Currently, the MultiNet model already defined 20 speech commands, which can be seen in MultiNet.
Now, you can give one speech command, for example, “打开空调 (turn on the air conditioner)”,
-
If this command exists in the supported speech command list, the board prints out the command id of this command in its log:
-----------------LISTENING----------------- phrase ID: 0, prob: 0.866630 Commands ID: 0 -----------awaits to be waken up-----------
-
If this command does not exist in the supported speech command list, the board prints an error message of "cannot recognize any speech commands" in its log:
-----------------LISTENING----------------- cannot recognize any speech commands -----------awaits to be waken up-----------
Also, the board prints
-----------awaits to be waken up-----------
when it ends the current recognition cycle and re-enters the Waiting-for-Wakeup status.
Notices:
The board can only stay in the Listening status for up to six seconds. After that, it ends the current recognition cycle and re-enters the Waiting-for-wakeup status. Therefore, you must give speech commands in six seconds after the board wakes up.
You don't need any special-purpose boards to run the WakeNet and MultiNet examples. Currently, Espressif has launched several audio boards. Such as ESP32-LyraT-Mini and ESP32-Korvo V1.1, which is what we use in this example.

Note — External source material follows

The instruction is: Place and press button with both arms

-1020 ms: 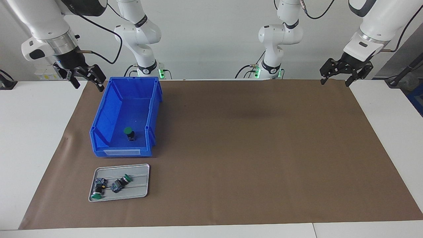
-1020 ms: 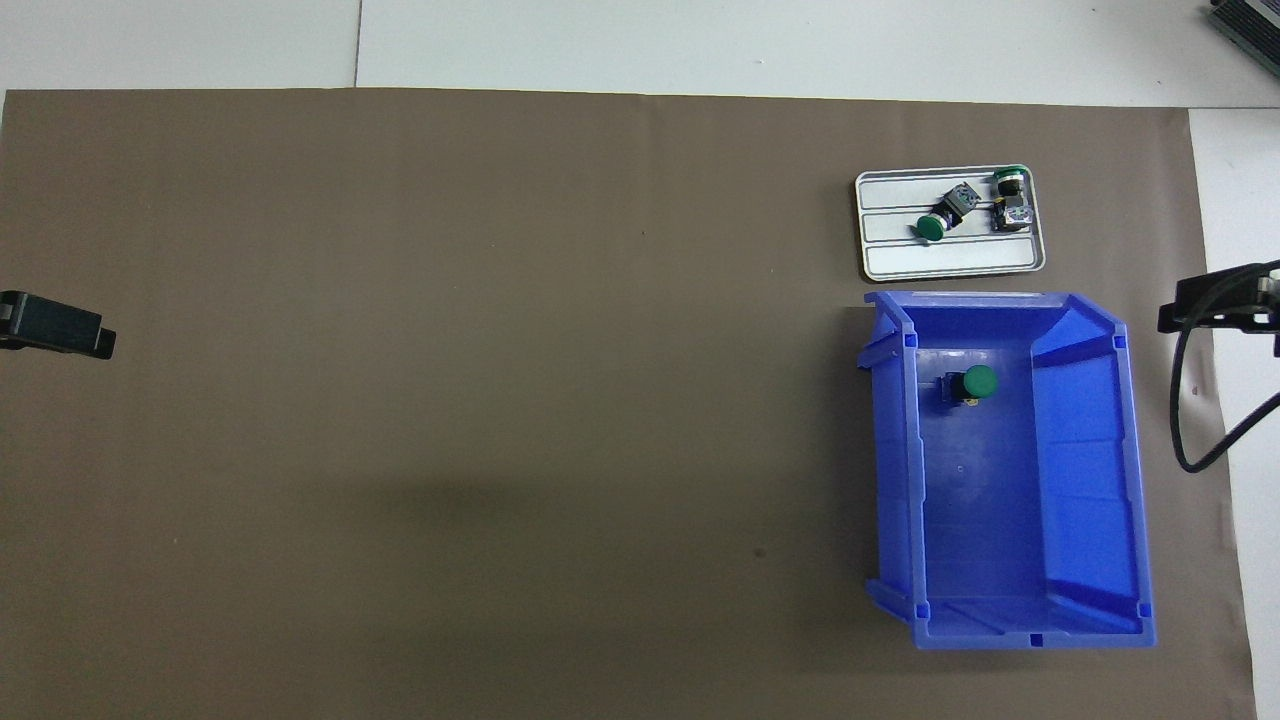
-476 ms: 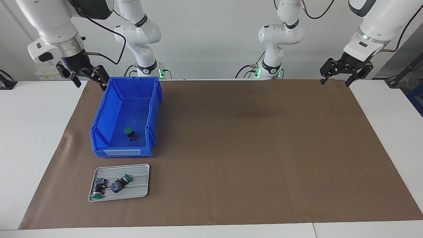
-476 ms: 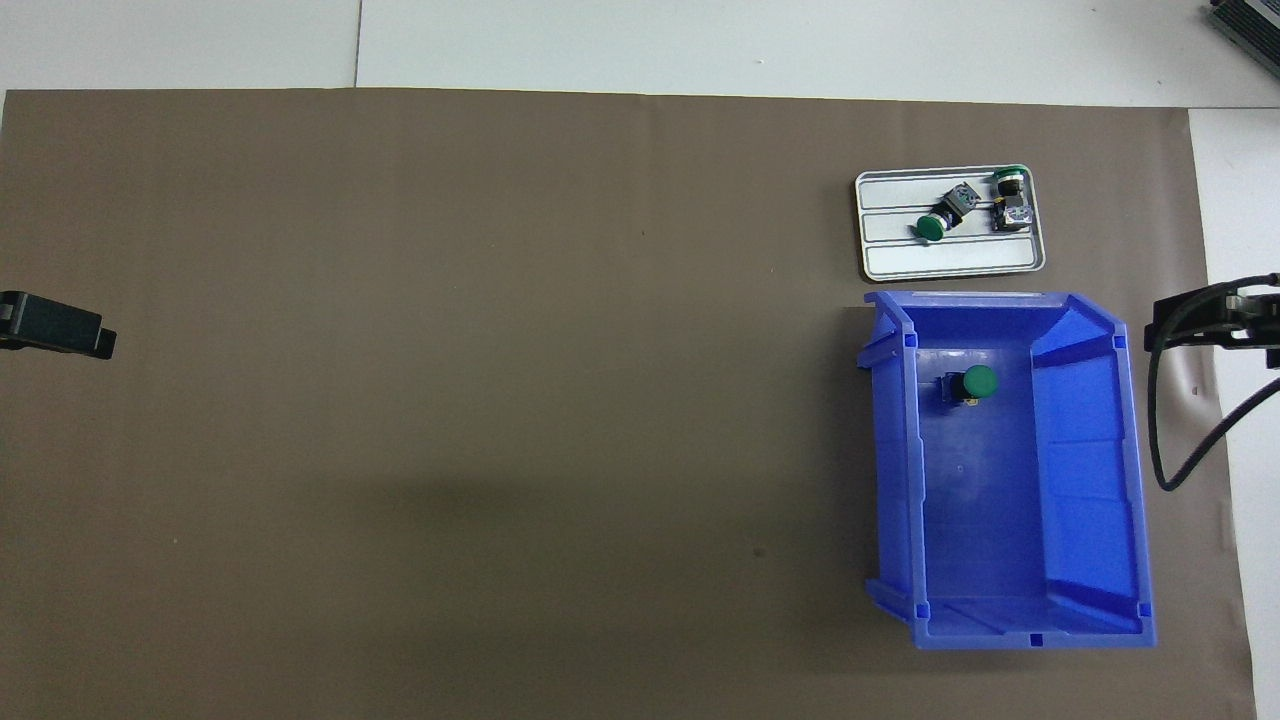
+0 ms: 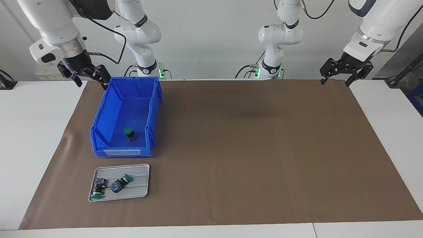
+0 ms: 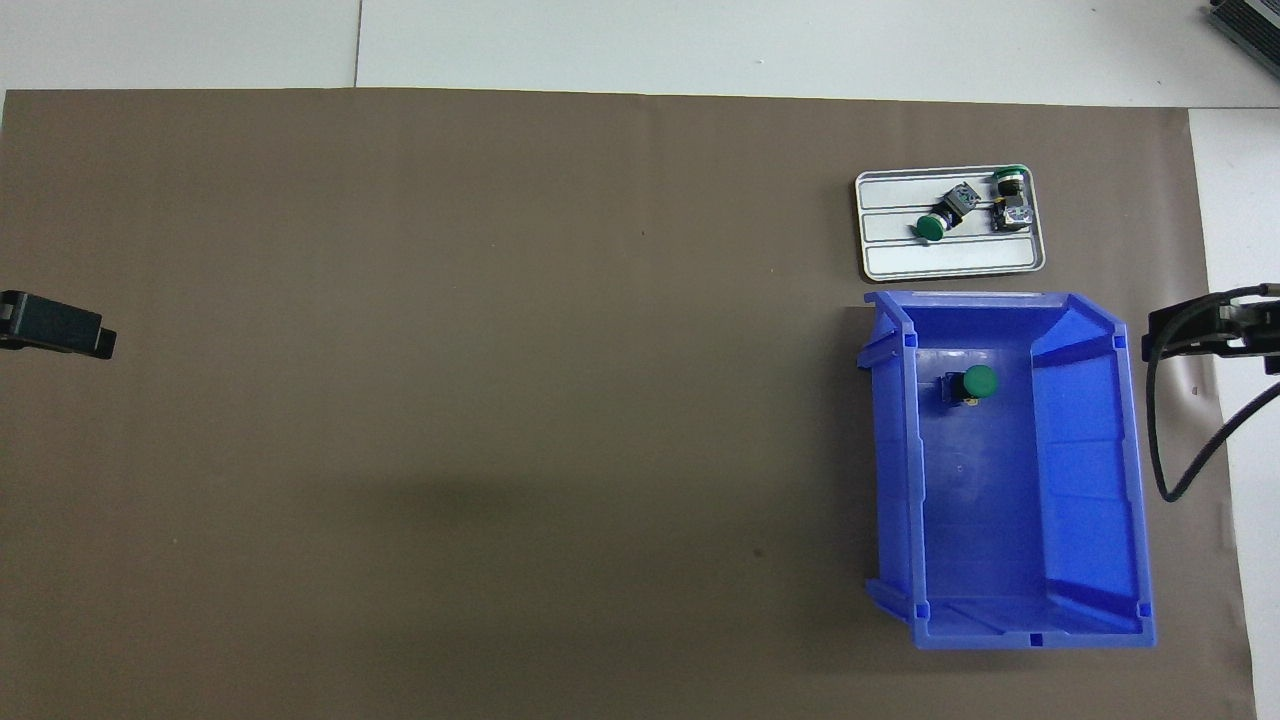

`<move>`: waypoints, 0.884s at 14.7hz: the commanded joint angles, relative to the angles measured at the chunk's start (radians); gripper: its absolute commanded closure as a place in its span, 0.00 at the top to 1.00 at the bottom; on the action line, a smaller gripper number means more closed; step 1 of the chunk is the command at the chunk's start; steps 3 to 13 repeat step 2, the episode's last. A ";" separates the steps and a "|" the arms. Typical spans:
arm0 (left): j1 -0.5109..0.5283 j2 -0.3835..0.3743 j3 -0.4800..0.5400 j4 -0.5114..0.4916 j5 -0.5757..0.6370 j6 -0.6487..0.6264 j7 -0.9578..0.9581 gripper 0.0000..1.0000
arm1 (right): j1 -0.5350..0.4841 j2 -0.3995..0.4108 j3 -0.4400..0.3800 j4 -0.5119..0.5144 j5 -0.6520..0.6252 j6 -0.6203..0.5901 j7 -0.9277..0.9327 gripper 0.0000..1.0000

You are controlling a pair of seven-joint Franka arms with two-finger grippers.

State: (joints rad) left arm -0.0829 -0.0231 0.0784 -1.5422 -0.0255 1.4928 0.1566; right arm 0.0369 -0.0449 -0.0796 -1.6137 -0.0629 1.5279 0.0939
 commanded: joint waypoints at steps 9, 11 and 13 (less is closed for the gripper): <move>-0.001 -0.026 0.001 -0.027 0.018 -0.003 0.004 1.00 | -0.002 -0.006 0.003 -0.003 0.003 0.001 0.017 1.00; -0.001 -0.026 0.001 -0.027 0.018 -0.003 0.004 1.00 | -0.002 -0.006 0.003 -0.003 0.003 0.001 0.017 1.00; -0.001 -0.026 0.001 -0.027 0.018 -0.003 0.004 1.00 | -0.002 -0.006 0.003 -0.003 0.003 0.001 0.017 1.00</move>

For details on the initialization of the ESP32-LyraT-Mini board or ESP32-Korvo V1.1 board, please see codes in components/hardware_driver.

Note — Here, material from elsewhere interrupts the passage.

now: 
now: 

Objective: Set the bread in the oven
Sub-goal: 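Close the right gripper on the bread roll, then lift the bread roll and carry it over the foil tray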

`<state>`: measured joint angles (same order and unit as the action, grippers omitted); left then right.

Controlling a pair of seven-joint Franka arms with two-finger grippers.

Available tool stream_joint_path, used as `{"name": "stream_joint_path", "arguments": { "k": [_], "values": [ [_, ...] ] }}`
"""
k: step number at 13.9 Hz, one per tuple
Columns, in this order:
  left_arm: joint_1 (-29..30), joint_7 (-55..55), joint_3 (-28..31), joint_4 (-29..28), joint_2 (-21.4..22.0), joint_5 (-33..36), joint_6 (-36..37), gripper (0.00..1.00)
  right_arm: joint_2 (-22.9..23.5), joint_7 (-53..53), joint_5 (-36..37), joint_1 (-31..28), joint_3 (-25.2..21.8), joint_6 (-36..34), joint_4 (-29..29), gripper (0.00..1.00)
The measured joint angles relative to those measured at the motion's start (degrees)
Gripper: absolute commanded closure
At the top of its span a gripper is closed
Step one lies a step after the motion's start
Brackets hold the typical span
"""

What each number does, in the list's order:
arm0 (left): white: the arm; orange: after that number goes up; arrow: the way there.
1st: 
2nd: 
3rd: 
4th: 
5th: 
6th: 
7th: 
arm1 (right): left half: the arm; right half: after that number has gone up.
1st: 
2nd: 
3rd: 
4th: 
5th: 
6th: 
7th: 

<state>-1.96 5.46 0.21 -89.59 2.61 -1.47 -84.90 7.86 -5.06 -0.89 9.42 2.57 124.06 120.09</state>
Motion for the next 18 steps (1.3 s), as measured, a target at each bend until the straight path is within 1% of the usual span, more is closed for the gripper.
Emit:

If you want to choose other development boards, please go to esp-adf, which is Espressif's development framework for building audio applications based on ESP32 products, for more detailed information on hardware drivers.
The board enters the Waiting-for-wakeup status after waking up, during which the board will pick up audio data with the on-board microphone, and feed them to the WakeNet model frame by frame (30 ms, 16 KHz, 16 bit, mono).
Currently, you cannot customize wake word yourself. Therefore, please contact us for such requests.
During the recognition, the board feeds data frame by frame (30 ms, 16 KHz, 16 bit, mono) to the MultiNet model for six seconds. Then, the model compares the speech command received against the pre-defined commands in the list, and return the command id or an error message depending on the recognition result.
Please see section 1.5 on how to customize your speech command.